How similar is COVID-19 to Other Coronaviruses?
Consider the following coronavirus genomes:
-
SARS coronavirus
-
Bat SARS-like coronavirus isolate
-
COVID-19
This notebook will continue comparing these 3 coronavirus strands as a follow up to the Trimer Composition.
import itertools
import matplotlib.pyplot as plt
import numpy as np
import pandas as pd
import seaborn as sns
from Bio import SeqIO,AlignIO,Seq
sns.set_style("darkgrid")
sns.set(rc={'figure.figsize':(40,20),'axes.titlesize':46, 'axes.labelsize':32, 'xtick.labelsize': 24, 'ytick.labelsize': 24})
Comparing GC content
GC content (guanine-cytosine content) is the proportion of nucleotides:
def get_gc_comp(seq):
total_nucleotides = len(seq)
G_count,C_count = seq.count('G'),seq.count('C')
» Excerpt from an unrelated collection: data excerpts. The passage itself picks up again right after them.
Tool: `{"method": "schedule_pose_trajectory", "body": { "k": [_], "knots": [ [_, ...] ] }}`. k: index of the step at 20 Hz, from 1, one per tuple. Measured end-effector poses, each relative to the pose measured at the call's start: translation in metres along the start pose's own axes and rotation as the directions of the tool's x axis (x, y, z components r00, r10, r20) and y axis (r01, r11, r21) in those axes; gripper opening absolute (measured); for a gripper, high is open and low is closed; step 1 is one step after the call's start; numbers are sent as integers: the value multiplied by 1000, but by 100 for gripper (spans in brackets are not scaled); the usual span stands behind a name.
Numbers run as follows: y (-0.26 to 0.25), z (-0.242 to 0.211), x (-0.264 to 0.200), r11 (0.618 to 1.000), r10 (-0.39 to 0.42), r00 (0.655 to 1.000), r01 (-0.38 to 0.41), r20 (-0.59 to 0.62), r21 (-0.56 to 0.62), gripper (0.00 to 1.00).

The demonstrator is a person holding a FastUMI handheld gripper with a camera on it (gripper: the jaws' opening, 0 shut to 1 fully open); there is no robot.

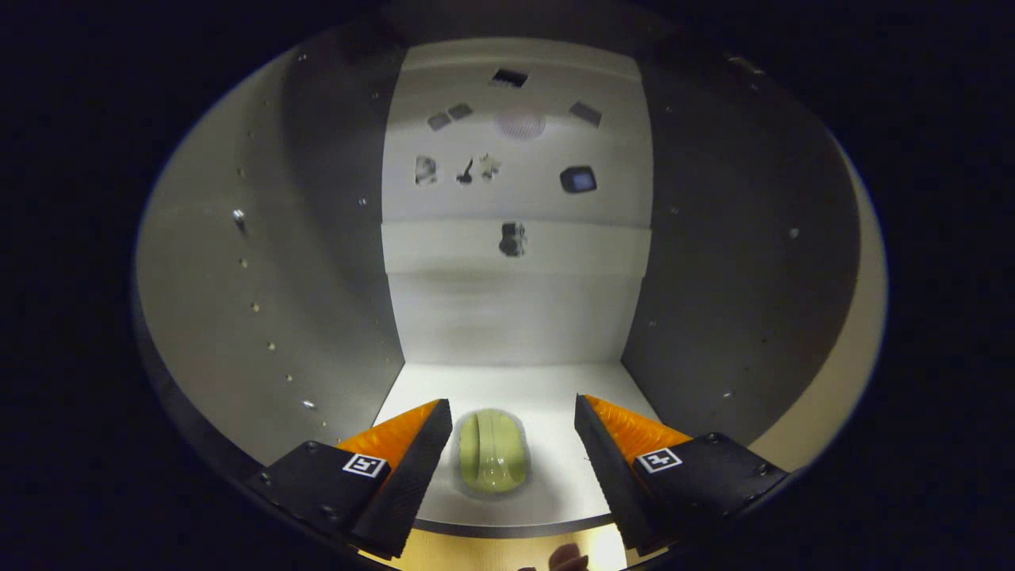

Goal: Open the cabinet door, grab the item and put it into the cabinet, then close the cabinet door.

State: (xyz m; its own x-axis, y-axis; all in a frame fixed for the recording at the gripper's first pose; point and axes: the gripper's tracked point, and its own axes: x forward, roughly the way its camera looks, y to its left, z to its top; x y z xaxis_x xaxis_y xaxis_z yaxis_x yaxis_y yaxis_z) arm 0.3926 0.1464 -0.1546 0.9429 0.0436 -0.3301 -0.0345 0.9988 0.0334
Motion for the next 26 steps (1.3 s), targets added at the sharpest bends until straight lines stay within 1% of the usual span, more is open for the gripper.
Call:
{"method": "schedule_pose_trajectory", "body": {
  "k": [5,7,11,14,19,23,26],
  "knots": [
    [-4,54,-85,999,-9,985,2,173,42,98],
    [-10,68,-126,999,-25,973,16,232,39,98],
    [-31,89,-204,996,-84,939,65,332,68,98],
    [-49,96,-259,991,-125,912,97,391,91,98],
    [-82,100,-347,982,-185,853,179,487,60,97],
    [-103,93,-404,973,-218,826,222,520,55,97],
    [-131,88,-443,961,-255,803,270,538,53,96]
  ]
}}
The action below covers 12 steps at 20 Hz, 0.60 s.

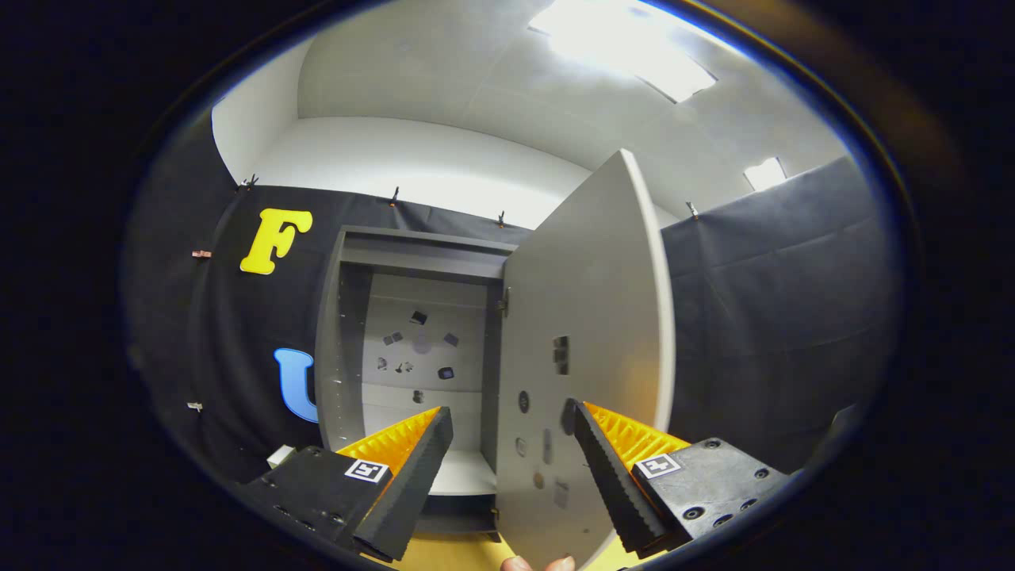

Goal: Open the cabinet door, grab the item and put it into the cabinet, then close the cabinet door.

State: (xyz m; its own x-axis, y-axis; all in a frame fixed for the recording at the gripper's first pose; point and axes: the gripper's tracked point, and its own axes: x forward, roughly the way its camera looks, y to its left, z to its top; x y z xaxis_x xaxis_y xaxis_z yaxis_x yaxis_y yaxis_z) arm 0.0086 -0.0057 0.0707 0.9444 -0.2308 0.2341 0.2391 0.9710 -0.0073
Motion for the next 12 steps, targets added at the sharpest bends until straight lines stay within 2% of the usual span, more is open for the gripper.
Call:
{"method": "schedule_pose_trajectory", "body": {
  "k": [3,6,12],
  "knots": [
    [-30,0,-19,1000,-25,999,24,-21,-12,97],
    [-76,-8,-31,995,-90,995,88,-44,-45,97],
    [-190,-37,-34,958,-279,956,270,-94,-99,97]
  ]
}}
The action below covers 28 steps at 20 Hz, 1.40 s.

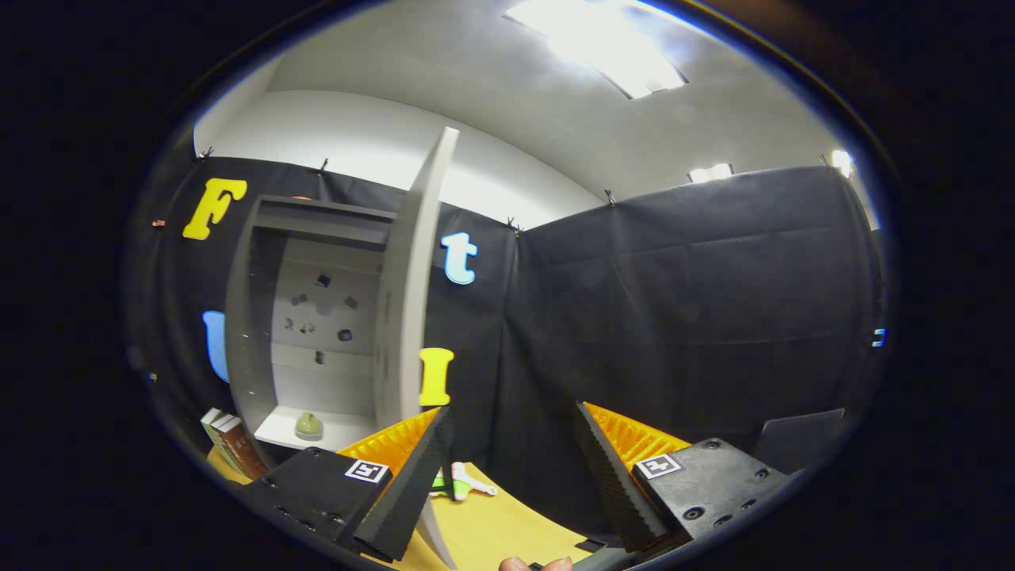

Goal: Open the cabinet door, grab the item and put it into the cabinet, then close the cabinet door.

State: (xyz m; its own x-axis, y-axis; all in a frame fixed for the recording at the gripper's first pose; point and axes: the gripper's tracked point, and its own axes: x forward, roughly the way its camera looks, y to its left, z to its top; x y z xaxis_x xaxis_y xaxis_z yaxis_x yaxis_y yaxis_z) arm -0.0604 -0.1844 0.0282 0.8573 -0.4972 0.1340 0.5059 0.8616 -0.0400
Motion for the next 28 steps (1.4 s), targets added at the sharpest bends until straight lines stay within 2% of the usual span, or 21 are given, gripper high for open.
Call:
{"method": "schedule_pose_trajectory", "body": {
  "k": [3,9,12,16,19,22,28],
  "knots": [
    [-21,-34,32,1000,-27,998,27,-63,-8,97],
    [-14,-84,88,999,28,981,-24,-191,24,97],
    [1,-92,100,997,68,977,-62,-205,36,97],
    [37,-93,95,985,170,962,-159,-212,69,97],
    [40,-93,98,985,169,963,-157,-211,71,95],
    [53,-97,90,975,207,947,-179,-245,133,95],
    [83,-89,66,969,236,942,-210,-238,129,96]
  ]
}}
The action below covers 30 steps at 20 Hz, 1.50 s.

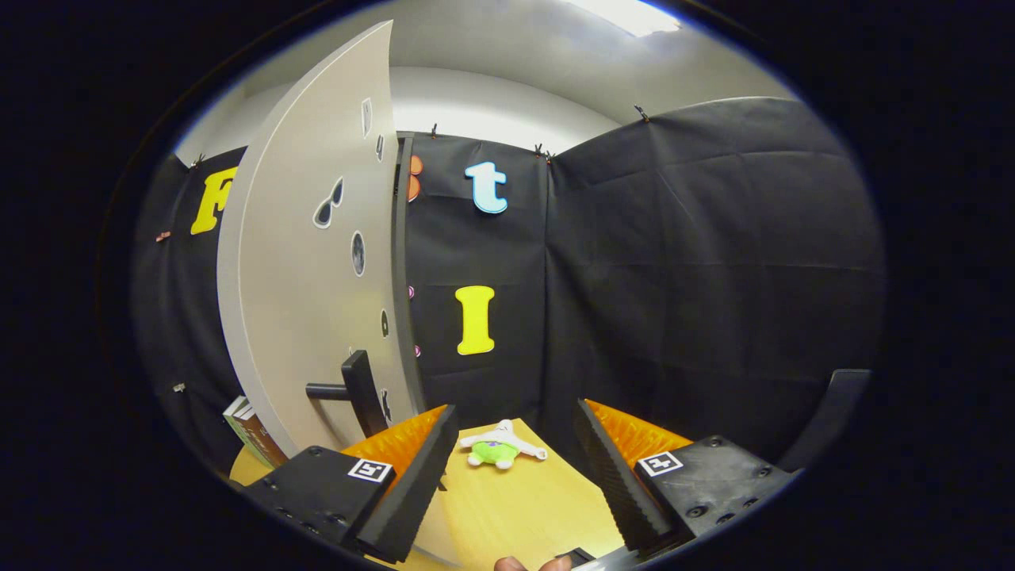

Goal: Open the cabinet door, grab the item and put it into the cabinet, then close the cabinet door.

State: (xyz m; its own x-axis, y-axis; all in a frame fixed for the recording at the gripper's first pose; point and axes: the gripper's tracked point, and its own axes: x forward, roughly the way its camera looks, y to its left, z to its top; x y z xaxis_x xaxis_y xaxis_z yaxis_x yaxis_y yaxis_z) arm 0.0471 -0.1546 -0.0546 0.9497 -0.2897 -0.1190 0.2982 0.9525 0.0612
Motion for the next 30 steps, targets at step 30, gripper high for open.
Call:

return (G_count + C_count) / total_nucleotides * 100
SARS
Using a single complete genome (ZJ0301)
sars_seq_file = './data/SARSsequence.fasta'
sars_seq = list(SeqIO.parse(sars_seq_file,"fasta"))[0]
print(sars_seq)
ID: DQ182595
Name: DQ182595
Description: DQ182595 |SARS coronavirus ZJ0301 from China| complete genome
Number of features: 0
Seq('TACCCAGGAAAAGCCAACCAACCTCGATCTCTTGTAGATCTGTTCTCTAAACGA...AGA', SingleLetterAlphabet())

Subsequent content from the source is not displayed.